Anybody following the news in recent weeks could hardly have failed to have been aware of Michael le Vell/Turner’s court case in which the Coronation Street actor was accused of 19 counts of rape and sexual assault on a child from the age of six over an eight year period.
Le Vell was of course found not guilty by a jury at Manchester Crown Court on September the 10, but from the moment he was arrested nearly two years earlier he was under intense media scrutiny due to his celebrity and of course the nature of the charges.
The case and the attendant publicity has reignited the debate that sometimes follows such cases posing the view that people (mainly men) accused of sex crimes should be afforded anonymity until the court case or as some would have it a guilty verdict.

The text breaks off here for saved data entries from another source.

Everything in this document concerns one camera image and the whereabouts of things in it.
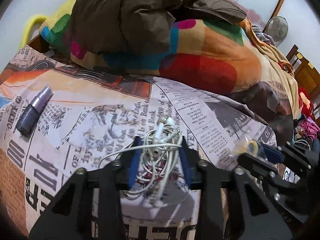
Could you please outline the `newspaper print quilt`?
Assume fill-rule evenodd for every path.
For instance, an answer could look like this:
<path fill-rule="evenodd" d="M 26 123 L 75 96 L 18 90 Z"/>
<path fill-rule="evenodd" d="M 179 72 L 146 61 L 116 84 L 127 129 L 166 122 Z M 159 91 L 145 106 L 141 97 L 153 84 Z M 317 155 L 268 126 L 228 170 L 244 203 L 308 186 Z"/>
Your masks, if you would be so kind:
<path fill-rule="evenodd" d="M 53 96 L 24 137 L 17 121 L 46 86 Z M 231 151 L 243 136 L 276 145 L 270 126 L 216 94 L 164 78 L 95 72 L 21 49 L 1 72 L 1 204 L 17 231 L 29 235 L 78 168 L 103 167 L 136 136 L 156 129 L 162 115 L 220 168 L 236 165 Z"/>

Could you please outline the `wooden headboard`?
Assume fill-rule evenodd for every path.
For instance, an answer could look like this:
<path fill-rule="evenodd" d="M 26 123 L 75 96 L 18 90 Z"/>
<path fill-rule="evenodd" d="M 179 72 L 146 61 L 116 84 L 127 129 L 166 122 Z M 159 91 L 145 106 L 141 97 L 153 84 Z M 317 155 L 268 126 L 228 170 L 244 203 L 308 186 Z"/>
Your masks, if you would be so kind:
<path fill-rule="evenodd" d="M 319 109 L 319 72 L 312 63 L 303 56 L 297 45 L 293 45 L 286 58 L 293 66 L 295 79 L 299 88 L 304 88 L 312 101 L 314 110 Z"/>

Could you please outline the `colourful checked blanket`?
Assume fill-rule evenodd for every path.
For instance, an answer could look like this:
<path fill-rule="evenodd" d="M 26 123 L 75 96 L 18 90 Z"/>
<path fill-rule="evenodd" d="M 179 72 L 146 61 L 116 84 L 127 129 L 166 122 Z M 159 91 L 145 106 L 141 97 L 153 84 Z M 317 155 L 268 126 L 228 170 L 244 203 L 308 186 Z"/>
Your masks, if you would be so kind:
<path fill-rule="evenodd" d="M 263 84 L 279 99 L 272 107 L 274 112 L 294 117 L 301 113 L 291 64 L 275 46 L 257 38 L 248 19 L 238 24 L 196 19 L 176 22 L 170 49 L 162 54 L 96 55 L 74 42 L 67 31 L 75 2 L 67 0 L 49 16 L 40 35 L 84 68 L 161 76 L 222 95 L 248 92 L 253 85 Z"/>

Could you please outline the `brown puffer jacket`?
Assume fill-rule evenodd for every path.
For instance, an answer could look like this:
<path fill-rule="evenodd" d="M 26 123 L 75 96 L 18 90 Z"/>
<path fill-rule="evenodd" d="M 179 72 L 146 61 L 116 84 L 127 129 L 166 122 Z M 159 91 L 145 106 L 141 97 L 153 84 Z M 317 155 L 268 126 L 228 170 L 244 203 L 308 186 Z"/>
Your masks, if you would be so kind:
<path fill-rule="evenodd" d="M 236 24 L 246 13 L 228 0 L 76 0 L 69 33 L 93 54 L 159 54 L 169 50 L 173 24 L 192 18 Z"/>

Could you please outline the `clear wrapper with yellow ring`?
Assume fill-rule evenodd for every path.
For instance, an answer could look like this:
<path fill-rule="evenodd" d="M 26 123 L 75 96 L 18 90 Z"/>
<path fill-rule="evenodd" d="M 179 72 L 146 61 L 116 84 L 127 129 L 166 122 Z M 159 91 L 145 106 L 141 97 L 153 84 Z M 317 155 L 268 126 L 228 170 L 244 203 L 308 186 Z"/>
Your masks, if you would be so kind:
<path fill-rule="evenodd" d="M 231 156 L 237 158 L 244 153 L 257 157 L 259 153 L 258 142 L 243 136 L 234 146 L 233 150 L 231 151 Z"/>

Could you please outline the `yellow foam tube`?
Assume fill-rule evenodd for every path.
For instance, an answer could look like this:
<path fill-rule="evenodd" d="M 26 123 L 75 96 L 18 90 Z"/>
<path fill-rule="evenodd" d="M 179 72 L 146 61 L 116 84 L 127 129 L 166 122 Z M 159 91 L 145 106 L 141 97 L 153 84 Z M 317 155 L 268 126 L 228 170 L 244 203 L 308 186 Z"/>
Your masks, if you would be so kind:
<path fill-rule="evenodd" d="M 31 18 L 29 18 L 25 26 L 25 29 L 23 31 L 19 49 L 22 49 L 29 42 L 29 36 L 31 34 L 33 27 L 37 24 L 42 24 L 46 19 L 47 19 L 46 15 L 40 15 L 40 14 L 31 16 Z"/>

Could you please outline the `white standing fan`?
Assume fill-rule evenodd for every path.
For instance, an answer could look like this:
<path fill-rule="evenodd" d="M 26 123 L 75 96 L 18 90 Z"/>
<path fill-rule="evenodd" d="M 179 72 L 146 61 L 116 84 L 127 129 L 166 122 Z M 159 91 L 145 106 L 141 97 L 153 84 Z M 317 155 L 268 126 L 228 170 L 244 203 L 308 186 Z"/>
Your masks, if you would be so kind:
<path fill-rule="evenodd" d="M 265 33 L 273 38 L 276 47 L 278 47 L 285 40 L 288 31 L 288 22 L 282 16 L 271 18 L 265 28 Z"/>

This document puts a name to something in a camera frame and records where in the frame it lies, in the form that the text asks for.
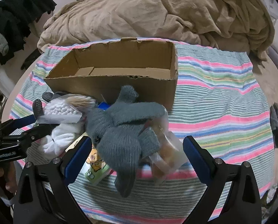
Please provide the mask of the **person's left hand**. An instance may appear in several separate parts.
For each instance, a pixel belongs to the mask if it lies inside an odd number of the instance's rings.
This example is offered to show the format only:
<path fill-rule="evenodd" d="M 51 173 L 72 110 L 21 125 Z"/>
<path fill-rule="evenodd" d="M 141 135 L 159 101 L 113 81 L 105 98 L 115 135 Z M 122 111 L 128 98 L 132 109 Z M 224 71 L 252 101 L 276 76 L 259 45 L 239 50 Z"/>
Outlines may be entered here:
<path fill-rule="evenodd" d="M 14 197 L 16 191 L 15 166 L 13 162 L 10 162 L 6 166 L 0 167 L 0 197 L 10 200 Z"/>

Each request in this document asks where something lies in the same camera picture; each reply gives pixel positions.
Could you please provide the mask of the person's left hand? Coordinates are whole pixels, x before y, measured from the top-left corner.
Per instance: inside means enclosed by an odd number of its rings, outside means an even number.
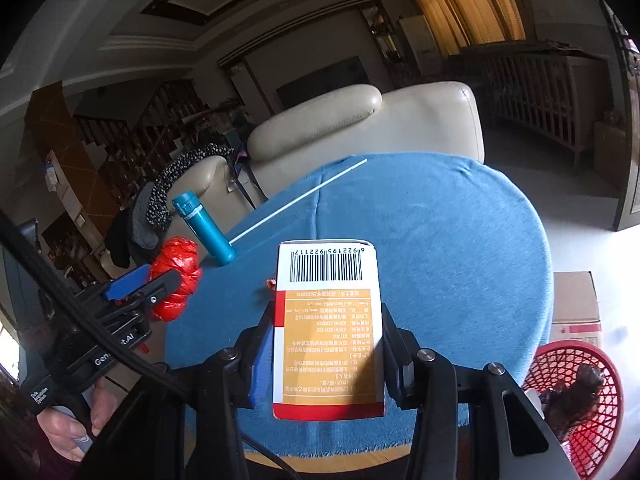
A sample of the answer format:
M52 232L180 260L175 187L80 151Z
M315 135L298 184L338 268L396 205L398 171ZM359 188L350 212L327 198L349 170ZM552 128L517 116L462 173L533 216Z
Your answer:
M94 385L91 401L91 432L95 437L117 407L118 401L108 390L105 379L99 379ZM37 422L55 452L71 462L82 461L85 452L77 445L77 440L87 439L88 432L78 420L54 408L46 408L37 415Z

It’s not something I had previously given too much attention to but my closeness to this case as former colleague, friend and now as a working journalist gave me a unique insight in the whole equation.
We have rightly in my view consigned sex crimes especially against children and vulnerable people to a special level of disgust within our society.
Many people might enjoy a drink with an ex offender even somebody who had previously been convicted of a killing.
Few would admit to any form of contact with a serial sex offender or a paedophile, possibly because unlike other crimes (even non sex crime murder) once they are committed and assuming the person who committed the act has paid their dues to society and attempting to make a fresh start are seen as ‘done with’.
Conversely paedophilia is probably correctly viewed as an illness, a permanent condition that is a perverted condition, that will compel a person to continue offending or seeking to offend.
The victims being our dearest treasure – our children.
In order that victims may be encouraged to come forward with their complaints we rightly provide anonymity to them.
There was a time as I understand it prior to 1976, when the accused was also given anonymity.
I have vague memories of reading lurid accounts of sex offence trial reports which would read thus: “Shortly after Miss Y rejected the strange smelling wine from the glass Mr X had offered her, Mr X alledgedly then took Miss Y by the arm before pushing her down forcefully on the sofa.”
All a little absurd but it did draw the sensationalist sting out of the reporting tale and it meant that if the accused was acquitted then that person could walk from the court and continue with his or her life without the ongoing scepticism of their innocence by the public.
The lingering suggestion of ‘no smoke without fire’ has dogged many people who have walked away with not guilty verdicts in sex cases and Le Vell /Turner will be no different.
Currently there is a massive amount of sympathy for him from the general public in recognition of what he has been thorough during the past two years as an innocent man.
He was suspended from his job and so his earnings were severely curtailed, banned from any communication with children younger than 16 without supervision, which in effect banned him from seeing his own children.
Le Vell was also banned from travelling abroad where at least his lesser celebrity there might have afforded him some peace.
He was left to be contained in a self imposed ghetto to ensure his security.
But will that empathy be there for him in 6, 10 or 18 months time?
I doubt it, certainly not to the same level and given time there will always be people who will use the accusations against him negatively the “no smoke without fire” brigade.
In a just and fair society that should not be the case, though in a way the one sided reporting that is the result of journalists not being able to report any evidence that may identify the victim compounds the prospect for that happening.
This was certainly the case in Le Vell /Turner’s recent trial, reading the daily court bulletins of evidence, anybody could be forgiven for thinking that the reporting was either biased unfavourably against Le Vell or he was hopelessly guilty.
Neither was the case of course it was just that much evidence that would have countered the evidence of his guilt could not be published for fear of identifying the victim.
Anonymity for the accused would also ensure that the jurors would arrive at court with their minds clear of any preconceptions of the trial based on prejudices they may hold about a particular person their fame, job or status.
Jurors would be able to base their judgment of guilt more plainly on the evidence unencumbered by confusion about the pre trial reporting which short of anything solid to report compensates by lurid reporting on what accused did or did not do and with who in the run up to the trial.
Campaigners against reviewing the laws on anonymity for those accused of sex offences often cite the safety of the victims not naming the accusser would increase the security and anonymity of the victim even further.
Why? because under the present system anonymity is only one half of the equation and leaves the identity of the victim open to wreckless guessing or dogged detective work by any number of people with too much time on their hands and access to a social media account.
As we know that many sex offences are allegations of crimes committed within groups known to each other, families, friends or work colleagues, then it is easy to extrapolate from the identity of the accused that the victim could be a wife, nephew, niece, son, daughter, cousin or work colleague.
Releasing the age and sex of the victim and timeline of the offences gives further clues as to the victim’s identity.
Currently it is a very imperfect system even in the desired function of maintaining the anonymity of victims.
Providing joint anonymity to victim and accused would give the victim further security of a lasting anonymity whatever the verdict and fairness for a just outcome to the accused in the event of a not guilty verdict. Ends.